Had it not started working on its own I would be berkeleying livid. I'm still going to make them pull it out, clean and inspect the switch, and possibly replace it. 

I don't like it. It doesn't dry for E36 M3, even on extra dry mode. The bottom rack is designed terribly and only holds half what the kitchenaid it replaced held. The "utensils" thing it came with doesn't actually fit with any utensils in it, and the silverware tray doesn't come out easily. For all I've heard about how great Bosch is, I'm very disappointed and now stuck with this thing until it dies. 

On the other hand, I got a text from Fasted58 a couple weeks back, and now have a chest freezer.

So huge thanks for that, it has made things much easier to sort through. Just moving stock making stuff, and big bagged stuff like meat pies, frozen fruit, chicken nuggets over to this one really helped the big freezer out. 

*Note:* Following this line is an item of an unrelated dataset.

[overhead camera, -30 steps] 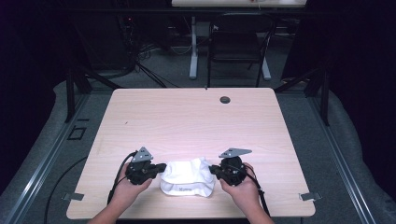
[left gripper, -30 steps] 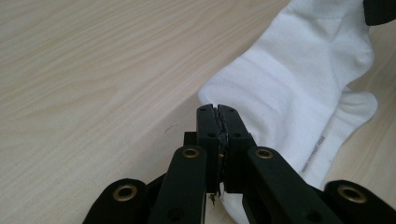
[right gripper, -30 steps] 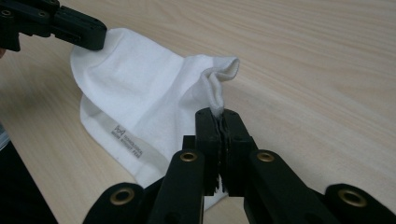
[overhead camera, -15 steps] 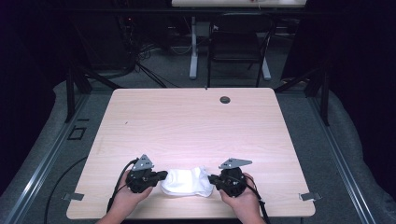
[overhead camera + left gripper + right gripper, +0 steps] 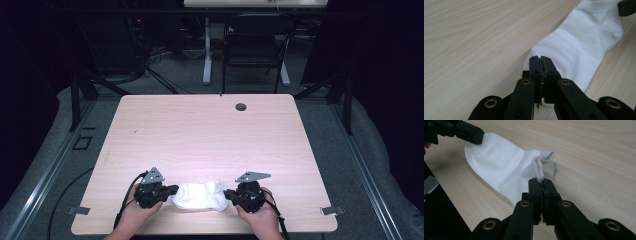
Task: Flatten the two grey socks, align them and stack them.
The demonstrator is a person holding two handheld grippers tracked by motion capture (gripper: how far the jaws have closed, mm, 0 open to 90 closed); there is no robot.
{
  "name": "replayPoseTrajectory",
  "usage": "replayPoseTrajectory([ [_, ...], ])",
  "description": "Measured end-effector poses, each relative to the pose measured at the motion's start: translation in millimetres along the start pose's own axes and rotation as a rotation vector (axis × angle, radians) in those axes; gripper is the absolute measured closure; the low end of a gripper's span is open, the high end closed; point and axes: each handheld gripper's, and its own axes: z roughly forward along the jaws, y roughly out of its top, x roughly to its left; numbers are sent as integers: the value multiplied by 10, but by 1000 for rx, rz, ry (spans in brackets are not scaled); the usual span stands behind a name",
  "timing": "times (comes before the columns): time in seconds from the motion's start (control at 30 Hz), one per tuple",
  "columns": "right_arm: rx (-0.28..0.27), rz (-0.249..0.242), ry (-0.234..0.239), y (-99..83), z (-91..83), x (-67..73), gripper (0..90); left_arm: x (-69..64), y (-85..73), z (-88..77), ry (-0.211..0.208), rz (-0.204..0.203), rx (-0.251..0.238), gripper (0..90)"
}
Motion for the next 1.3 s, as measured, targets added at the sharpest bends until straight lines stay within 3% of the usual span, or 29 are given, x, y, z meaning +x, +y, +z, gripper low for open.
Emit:
replayPoseTrajectory([
  [0.6, 43, 14, -12, -48, 148, -71, 867, 45, -69, 122, 10, -11, 39, 850],
  [0.8, -2, 15, -22, -46, 96, -82, 736, 42, -47, 79, 10, -21, 4, 755],
  [0.97, -66, -13, -59, -29, 7, -63, 707, 19, -5, 10, -2, -16, -30, 710],
  [1.1, -114, -39, -48, 3, -17, 18, 699, -5, 0, -2, 2, -9, -30, 686],
  [1.3, -91, -112, -14, 15, 78, 150, 678, -67, -6, -7, -3, 7, -30, 629],
])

Got the septic cleaned out too. Dude that came to do it broke one of my tank lids, so I had to make new ones, because buying plastic risers is stupidly expensive.

So I made two New lids, with risers built in. Cut the bottom out of 5 gallon buckets with my jig saw, which gives them a nice hole to stick their stirring thing and hoses down, and gives me enough height that I shouldn't have to dig this up ever again. I even offset the hole for the main tank so can still reach the feed line or whatever from the house in case it gets clogged. It takes 6 buckets to get safely above grade, btw. The top buckets currently have E36 M3ty lids because of course the Gammo screw out lids were sold out while I was at Lowes. 

Agent98
Agent98 Reader
10/2/22 9:27 p.m.

All these newer dishwashers dry like s*** probably to meet their Energy star rating.

RandolphCarter
RandolphCarter Reader
10/4/22 7:15 a.m.
Agent98 said:

All these newer dishwashers dry like s*** probably to meet their Energy star rating.

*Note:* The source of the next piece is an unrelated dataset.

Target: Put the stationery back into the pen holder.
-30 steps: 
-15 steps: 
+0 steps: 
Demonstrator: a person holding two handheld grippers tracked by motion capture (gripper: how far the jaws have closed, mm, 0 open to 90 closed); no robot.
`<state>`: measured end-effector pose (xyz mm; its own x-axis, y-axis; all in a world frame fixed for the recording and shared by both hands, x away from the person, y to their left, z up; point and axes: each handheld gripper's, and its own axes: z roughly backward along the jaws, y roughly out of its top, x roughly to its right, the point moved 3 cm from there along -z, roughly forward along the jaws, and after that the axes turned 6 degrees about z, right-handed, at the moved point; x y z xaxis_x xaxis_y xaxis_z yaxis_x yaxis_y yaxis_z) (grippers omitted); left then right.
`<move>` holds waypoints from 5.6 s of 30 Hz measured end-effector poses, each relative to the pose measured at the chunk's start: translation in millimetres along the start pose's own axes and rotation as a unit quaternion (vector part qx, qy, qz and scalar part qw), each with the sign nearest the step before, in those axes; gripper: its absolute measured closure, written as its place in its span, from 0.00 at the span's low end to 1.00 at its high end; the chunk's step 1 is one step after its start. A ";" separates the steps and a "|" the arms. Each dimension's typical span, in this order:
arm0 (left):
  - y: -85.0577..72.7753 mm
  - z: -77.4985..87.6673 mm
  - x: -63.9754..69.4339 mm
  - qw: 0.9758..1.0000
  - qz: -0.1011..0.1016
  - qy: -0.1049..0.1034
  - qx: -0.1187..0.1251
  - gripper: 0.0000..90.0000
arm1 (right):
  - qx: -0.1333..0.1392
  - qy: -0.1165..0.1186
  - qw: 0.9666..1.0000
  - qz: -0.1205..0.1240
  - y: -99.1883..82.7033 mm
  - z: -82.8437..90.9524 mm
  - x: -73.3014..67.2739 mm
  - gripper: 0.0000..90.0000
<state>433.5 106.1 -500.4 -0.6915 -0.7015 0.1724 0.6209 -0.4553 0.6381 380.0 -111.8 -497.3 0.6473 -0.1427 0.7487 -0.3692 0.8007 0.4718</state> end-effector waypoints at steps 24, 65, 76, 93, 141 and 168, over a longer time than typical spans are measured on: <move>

Wife and I got a new whirlpool dishwasher. Has three racks and a nice utensil basket 

Dishes are still dripping wet at the end of the cycle. We usually run it in the morning before we go to the gym. Then when it's done we open it and pull all the racks out when we leave for work. Dishes air dry by the time we're back.

Kids are off at college now so we're stuck putting everything away.

RevRico
RevRico GRM+ Memberand UltimaDork
10/10/22 7:02 p.m.

Dishwasher was swapped today and tested working when installer left. Woohoo?

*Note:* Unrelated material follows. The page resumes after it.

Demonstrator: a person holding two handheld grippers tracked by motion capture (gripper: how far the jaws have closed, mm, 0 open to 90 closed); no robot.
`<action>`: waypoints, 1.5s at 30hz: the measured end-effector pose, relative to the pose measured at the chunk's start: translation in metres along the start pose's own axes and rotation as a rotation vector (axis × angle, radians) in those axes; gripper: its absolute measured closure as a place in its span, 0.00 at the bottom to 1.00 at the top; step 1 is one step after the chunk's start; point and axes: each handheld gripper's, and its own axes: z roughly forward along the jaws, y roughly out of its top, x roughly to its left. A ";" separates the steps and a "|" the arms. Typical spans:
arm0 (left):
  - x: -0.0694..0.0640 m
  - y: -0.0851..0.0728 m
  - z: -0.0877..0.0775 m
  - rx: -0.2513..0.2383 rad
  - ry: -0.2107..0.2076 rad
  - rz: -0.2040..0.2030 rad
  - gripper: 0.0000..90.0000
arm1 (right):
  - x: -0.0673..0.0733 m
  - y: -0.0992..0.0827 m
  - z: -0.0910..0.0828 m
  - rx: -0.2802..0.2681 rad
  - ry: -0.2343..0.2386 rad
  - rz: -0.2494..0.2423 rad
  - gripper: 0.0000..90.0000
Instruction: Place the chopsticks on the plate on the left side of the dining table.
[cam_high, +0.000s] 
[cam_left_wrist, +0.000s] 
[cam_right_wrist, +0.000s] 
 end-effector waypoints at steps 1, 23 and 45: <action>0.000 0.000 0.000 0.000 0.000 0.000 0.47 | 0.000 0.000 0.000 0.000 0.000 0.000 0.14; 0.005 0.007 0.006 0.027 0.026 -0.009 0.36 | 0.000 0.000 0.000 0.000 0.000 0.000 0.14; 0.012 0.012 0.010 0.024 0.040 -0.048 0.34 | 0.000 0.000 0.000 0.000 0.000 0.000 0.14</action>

For posterity sake, today I decided to change the wax ring on the upstairs toilet, it's been stinking and the wax ring has been sitting by the basement steps for a month. That meant I  replaced the rotted sanded plywood panels under the upstairs toilet with pressure treated plywood. Left the hardwood looking stuff that was questionable in place on the bottom. I then realized the plastic flange was at a 45 degree angle to the floor. The cast iron original flange is berkeleyed, but I got a plastic insert with rubber baffles to seal against the cast. 

4 hours, 2 trips to Lowes, trip to Ace, and about $150 later, and the wax ring is replaced and the toilet doesn't currently stink. 

Home ownership sucks, but it's cheaper than renting.